Using the material below, return exactly the lines between the one holding "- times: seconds" and the one holding "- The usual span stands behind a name", inclusive, and no others.

-- Supplied information --
▶

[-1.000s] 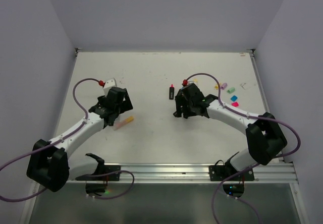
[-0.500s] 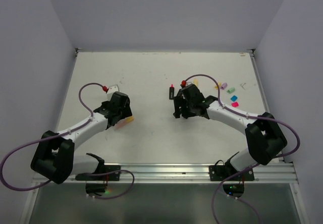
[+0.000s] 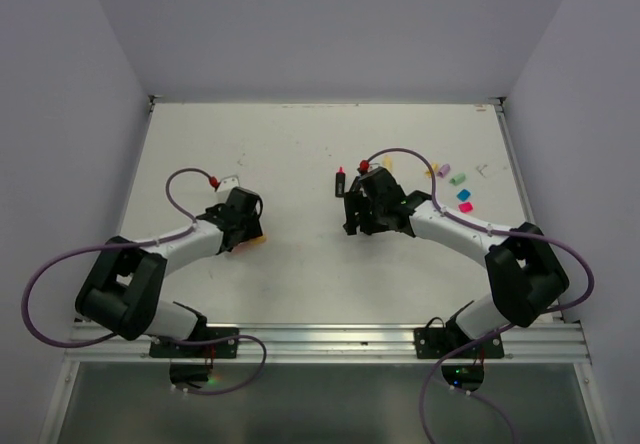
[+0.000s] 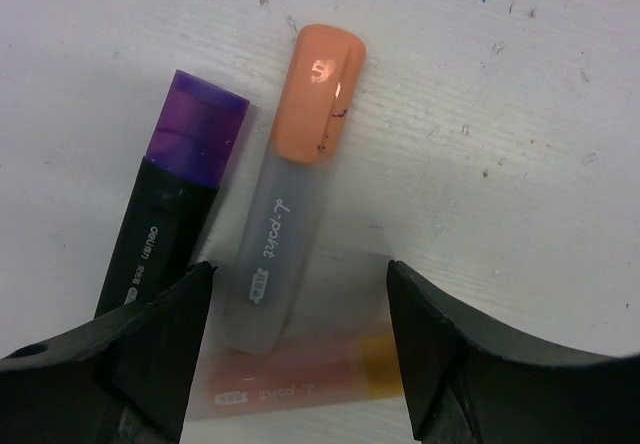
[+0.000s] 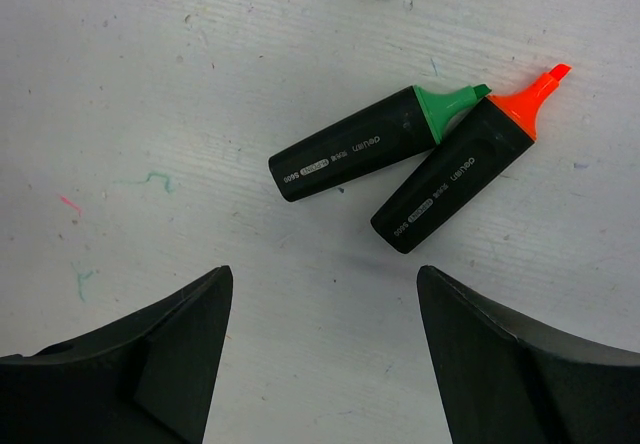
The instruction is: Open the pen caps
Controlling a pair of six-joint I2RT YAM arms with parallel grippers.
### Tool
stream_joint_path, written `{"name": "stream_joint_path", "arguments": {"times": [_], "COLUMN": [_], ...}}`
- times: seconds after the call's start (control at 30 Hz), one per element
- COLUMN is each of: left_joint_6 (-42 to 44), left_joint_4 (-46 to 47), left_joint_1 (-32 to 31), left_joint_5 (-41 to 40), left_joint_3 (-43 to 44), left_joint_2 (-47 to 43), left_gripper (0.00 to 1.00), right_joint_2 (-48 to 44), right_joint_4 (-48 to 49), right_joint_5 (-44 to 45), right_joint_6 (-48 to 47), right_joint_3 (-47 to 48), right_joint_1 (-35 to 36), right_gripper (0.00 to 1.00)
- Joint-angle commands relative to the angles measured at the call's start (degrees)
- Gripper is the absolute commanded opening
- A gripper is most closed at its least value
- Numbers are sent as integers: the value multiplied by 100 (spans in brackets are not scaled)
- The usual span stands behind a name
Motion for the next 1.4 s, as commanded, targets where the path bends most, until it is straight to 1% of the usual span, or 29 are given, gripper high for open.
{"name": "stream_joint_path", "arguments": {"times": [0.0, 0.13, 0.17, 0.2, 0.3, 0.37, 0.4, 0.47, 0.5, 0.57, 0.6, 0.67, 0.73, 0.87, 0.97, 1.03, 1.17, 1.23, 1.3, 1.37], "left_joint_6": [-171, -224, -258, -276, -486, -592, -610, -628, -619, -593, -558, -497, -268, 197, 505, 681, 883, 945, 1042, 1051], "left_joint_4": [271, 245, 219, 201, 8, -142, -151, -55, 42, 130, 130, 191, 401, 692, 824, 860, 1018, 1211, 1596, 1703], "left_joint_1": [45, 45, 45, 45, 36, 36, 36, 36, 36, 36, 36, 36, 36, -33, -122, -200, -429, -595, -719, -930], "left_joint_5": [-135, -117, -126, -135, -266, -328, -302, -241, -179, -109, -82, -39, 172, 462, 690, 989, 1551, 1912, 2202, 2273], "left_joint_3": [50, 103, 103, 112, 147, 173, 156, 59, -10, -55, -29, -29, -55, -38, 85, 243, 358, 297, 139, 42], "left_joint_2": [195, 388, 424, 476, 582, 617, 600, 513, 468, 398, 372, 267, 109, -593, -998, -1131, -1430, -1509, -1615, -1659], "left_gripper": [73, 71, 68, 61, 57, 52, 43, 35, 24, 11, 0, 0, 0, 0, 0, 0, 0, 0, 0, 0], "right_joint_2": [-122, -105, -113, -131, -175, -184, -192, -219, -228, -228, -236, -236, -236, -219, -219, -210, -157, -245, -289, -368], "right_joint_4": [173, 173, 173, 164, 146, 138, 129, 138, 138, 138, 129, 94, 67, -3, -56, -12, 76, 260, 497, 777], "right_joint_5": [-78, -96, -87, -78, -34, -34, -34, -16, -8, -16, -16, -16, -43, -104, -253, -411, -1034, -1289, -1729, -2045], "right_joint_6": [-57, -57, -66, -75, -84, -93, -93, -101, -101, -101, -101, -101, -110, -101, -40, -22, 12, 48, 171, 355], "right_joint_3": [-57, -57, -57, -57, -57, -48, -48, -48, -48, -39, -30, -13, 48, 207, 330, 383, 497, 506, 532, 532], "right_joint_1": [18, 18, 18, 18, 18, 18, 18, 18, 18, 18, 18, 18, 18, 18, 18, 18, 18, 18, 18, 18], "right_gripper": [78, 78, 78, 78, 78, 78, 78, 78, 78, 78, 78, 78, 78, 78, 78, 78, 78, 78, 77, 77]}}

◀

-- Task output --
- times: seconds after the call's start (control at 30 Hz), one per element
- COLUMN is each of: left_joint_6 (-42 to 44), left_joint_4 (-46 to 47), left_joint_1 (-32 to 31), left_joint_5 (-41 to 40), left_joint_3 (-43 to 44), left_joint_2 (-47 to 43), left_gripper (0.00 to 1.00), right_joint_2 (-48 to 44), right_joint_4 (-48 to 49), right_joint_5 (-44 to 45), right_joint_6 (-48 to 47), right_joint_3 (-47 to 48), right_joint_1 (-35 to 36), right_gripper (0.00 to 1.00)
- Joint-angle commands relative to the angles measured at the call's start (degrees)
- Gripper is the absolute commanded opening
- A gripper is most closed at its least value
- Numbers are sent as integers: the value multiplied by 100 (spans in brackets are not scaled)
- The usual span stands behind a name

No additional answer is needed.